DEPOIMENTO DE UM VELHO LITRO DE VINHO
- por Roberto
de Faro (*)
Ali permaneci por seis
anos. Não fosse incólume à poeira, certo teria morrido asfixiado há muito tempo
e não me teria sido possível esta oportunidade, porquanto só agora tomei gosto
por relatos. E por ironia, este que é o primeiro, será o último também. Decerto
despertei tarde. Cuidarei, portanto, de não falhar no conteúdo, já que
fracassei no tempo. Terá sabor de testamento, se assim quiserem.

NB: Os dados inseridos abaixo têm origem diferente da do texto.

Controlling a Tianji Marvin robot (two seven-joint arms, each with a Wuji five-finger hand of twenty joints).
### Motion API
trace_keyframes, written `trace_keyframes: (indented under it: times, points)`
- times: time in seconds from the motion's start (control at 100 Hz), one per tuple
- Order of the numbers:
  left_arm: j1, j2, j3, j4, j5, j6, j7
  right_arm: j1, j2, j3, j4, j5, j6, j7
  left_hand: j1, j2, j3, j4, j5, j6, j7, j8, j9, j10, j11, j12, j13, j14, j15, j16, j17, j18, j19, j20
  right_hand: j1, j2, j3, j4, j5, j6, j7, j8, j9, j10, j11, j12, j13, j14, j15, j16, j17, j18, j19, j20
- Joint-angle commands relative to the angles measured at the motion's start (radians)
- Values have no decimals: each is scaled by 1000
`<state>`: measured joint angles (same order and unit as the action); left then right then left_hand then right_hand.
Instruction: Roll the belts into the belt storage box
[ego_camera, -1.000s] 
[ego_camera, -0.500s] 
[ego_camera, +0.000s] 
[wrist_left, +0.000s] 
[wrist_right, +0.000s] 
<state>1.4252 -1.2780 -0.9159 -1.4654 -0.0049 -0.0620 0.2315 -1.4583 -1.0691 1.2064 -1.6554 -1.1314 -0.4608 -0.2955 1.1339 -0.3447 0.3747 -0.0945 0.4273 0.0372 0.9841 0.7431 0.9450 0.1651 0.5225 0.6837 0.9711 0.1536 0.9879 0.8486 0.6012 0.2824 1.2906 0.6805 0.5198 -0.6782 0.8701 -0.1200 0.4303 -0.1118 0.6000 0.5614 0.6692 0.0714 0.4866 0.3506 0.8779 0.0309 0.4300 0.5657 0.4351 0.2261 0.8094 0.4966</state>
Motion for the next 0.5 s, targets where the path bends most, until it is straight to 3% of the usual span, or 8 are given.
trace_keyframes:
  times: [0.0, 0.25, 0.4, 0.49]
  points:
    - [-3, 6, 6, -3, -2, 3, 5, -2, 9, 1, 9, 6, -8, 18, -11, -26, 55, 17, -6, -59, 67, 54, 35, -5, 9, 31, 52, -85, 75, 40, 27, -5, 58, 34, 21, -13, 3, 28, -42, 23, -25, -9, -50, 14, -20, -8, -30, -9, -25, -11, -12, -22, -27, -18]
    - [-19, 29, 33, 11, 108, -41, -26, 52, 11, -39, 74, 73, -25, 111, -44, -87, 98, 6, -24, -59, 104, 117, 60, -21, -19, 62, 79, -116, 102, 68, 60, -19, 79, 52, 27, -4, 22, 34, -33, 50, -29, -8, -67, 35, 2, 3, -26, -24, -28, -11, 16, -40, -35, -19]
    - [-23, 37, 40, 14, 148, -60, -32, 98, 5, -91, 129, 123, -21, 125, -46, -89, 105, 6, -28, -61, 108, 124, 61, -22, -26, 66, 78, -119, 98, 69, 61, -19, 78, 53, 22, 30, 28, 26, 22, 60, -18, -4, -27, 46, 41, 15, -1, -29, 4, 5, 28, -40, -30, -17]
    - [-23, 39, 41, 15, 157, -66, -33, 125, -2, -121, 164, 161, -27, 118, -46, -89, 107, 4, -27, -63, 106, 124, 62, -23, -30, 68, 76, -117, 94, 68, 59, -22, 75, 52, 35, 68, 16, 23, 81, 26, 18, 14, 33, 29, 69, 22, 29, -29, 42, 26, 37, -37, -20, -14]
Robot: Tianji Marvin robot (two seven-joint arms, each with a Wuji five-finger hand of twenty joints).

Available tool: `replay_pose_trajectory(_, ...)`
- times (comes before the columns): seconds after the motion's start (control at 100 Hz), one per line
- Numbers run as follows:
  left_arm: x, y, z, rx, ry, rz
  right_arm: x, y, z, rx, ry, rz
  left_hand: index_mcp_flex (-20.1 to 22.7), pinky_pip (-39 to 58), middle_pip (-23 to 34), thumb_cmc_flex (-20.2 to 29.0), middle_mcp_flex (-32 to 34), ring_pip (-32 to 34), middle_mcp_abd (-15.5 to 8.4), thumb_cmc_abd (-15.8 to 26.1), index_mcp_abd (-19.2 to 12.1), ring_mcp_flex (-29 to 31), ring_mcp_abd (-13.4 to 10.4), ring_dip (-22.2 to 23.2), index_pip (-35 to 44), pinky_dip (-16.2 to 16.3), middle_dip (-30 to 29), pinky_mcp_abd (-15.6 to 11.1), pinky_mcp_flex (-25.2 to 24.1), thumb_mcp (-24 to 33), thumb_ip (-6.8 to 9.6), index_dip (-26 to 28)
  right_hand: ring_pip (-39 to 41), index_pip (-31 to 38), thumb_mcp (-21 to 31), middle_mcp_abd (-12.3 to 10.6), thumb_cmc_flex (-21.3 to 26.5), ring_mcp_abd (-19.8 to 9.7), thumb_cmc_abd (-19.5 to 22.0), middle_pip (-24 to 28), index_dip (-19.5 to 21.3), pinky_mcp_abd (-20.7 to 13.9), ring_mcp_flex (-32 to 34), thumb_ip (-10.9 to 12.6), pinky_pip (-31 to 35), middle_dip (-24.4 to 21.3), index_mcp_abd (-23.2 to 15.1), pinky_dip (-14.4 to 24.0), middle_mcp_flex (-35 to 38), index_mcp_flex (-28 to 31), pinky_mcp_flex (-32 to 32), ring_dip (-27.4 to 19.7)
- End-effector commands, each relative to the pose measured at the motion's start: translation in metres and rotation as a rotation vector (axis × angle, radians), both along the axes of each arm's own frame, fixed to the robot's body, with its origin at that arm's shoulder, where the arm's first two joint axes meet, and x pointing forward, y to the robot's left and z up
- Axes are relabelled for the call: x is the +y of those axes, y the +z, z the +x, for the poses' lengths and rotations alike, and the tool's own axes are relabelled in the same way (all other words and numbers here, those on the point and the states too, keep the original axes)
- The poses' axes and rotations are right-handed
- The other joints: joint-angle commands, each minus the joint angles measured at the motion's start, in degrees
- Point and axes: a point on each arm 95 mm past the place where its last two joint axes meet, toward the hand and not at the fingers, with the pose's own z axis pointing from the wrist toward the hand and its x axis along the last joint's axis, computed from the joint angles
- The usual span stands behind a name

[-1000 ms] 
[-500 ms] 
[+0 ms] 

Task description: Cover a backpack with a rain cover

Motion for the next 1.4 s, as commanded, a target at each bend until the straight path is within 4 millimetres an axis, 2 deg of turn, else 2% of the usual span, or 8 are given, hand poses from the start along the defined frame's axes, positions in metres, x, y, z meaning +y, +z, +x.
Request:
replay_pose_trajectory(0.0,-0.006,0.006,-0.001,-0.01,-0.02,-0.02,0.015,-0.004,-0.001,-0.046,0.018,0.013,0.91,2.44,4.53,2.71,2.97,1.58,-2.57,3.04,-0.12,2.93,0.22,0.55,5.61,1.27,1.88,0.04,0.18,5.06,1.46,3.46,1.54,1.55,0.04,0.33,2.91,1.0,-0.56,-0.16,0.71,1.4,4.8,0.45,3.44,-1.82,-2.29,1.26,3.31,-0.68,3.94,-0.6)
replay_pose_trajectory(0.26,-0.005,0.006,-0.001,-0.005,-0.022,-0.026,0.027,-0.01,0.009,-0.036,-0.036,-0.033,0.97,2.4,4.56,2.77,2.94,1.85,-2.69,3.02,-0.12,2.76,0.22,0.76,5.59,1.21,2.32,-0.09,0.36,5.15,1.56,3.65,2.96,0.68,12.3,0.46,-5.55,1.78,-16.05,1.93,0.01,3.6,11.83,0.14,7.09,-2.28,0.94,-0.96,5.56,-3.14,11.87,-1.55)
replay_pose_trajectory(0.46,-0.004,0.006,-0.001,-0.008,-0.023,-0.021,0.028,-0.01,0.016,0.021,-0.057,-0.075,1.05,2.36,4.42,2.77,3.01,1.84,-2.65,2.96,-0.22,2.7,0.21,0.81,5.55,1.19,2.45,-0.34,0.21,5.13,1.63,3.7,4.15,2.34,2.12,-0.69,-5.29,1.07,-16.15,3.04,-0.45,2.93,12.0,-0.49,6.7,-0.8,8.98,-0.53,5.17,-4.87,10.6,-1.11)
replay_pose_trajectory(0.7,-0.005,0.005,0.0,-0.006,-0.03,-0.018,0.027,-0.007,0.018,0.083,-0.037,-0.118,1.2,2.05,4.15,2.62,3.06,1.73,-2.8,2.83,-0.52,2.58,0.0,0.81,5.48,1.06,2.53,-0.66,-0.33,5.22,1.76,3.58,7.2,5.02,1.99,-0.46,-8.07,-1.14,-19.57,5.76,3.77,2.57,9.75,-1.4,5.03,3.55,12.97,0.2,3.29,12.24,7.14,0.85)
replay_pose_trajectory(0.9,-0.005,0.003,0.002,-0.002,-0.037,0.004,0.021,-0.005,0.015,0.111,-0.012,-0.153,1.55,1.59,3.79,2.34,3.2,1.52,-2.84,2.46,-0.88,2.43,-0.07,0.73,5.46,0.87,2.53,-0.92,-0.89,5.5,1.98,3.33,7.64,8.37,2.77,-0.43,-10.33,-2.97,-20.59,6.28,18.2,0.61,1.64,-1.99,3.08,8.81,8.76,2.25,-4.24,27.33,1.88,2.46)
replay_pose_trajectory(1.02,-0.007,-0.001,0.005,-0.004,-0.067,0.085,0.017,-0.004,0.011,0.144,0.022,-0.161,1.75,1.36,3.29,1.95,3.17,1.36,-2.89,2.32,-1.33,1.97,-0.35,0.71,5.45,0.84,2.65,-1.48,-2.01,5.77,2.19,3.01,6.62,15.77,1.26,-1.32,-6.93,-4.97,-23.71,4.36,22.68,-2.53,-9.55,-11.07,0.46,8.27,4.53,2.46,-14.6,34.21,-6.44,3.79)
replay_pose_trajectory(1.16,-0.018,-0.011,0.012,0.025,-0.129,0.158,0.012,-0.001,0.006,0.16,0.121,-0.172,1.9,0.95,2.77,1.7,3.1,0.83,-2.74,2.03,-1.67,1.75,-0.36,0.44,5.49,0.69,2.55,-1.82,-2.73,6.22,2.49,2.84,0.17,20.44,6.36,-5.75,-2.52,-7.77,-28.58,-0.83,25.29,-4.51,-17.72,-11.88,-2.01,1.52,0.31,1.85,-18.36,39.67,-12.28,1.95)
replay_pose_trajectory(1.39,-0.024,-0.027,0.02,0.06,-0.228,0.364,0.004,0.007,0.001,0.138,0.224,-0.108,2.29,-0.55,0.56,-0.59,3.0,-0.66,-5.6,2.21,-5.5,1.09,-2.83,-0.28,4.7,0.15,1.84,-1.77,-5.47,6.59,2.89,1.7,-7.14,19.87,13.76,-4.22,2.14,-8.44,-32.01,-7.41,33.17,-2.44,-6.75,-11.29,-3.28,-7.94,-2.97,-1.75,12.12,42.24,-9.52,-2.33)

Para ter mais liberdade de
me expressar e para que possam compreender meu ponto de vista, e até mesmo
perdoar meus deslizes, cumpre-me identificar-me.
Não sou mais que um litro
de vinho engarrafado, residente e domiciliado num bar muito obscuro desta
cidade. Sou de procedência gaúcha e mais que isso nada direi. Posso apenas
acrescentar que não sou de primeira qualidade, mas dado ao tempo em que me acho
engarrafado, posso garantir que hoje sou um vinho razoável.
E, sem dúvida, meu maior
mérito é ser o único que enfeito (ou enfeio) as prateleiras do meu bar. Digo
meu, porquanto já adquiri certa estabilidade dentro da firma, embora sem
garantia alguma.
A qualquer momento
descem-me da prateleira, glup-glup-glup, e aí tudo se finda. Mas por enquanto,
estou aqui, velho, empoeirado, presente, presenciando a tudo no bar do seu
Cordeiro, que de cordeiro só lhe resta a cara e o sobrenome. Ainda assim, não
lhe gosto menos. Tem me poupado até agora.
Certa ocasião, do alto do
meu escaninho, vi entrar um homem estranho. Se bem que a toda hora entram e
saem homens estranhos, mas, aquele me pareceu mais enigmático que todos.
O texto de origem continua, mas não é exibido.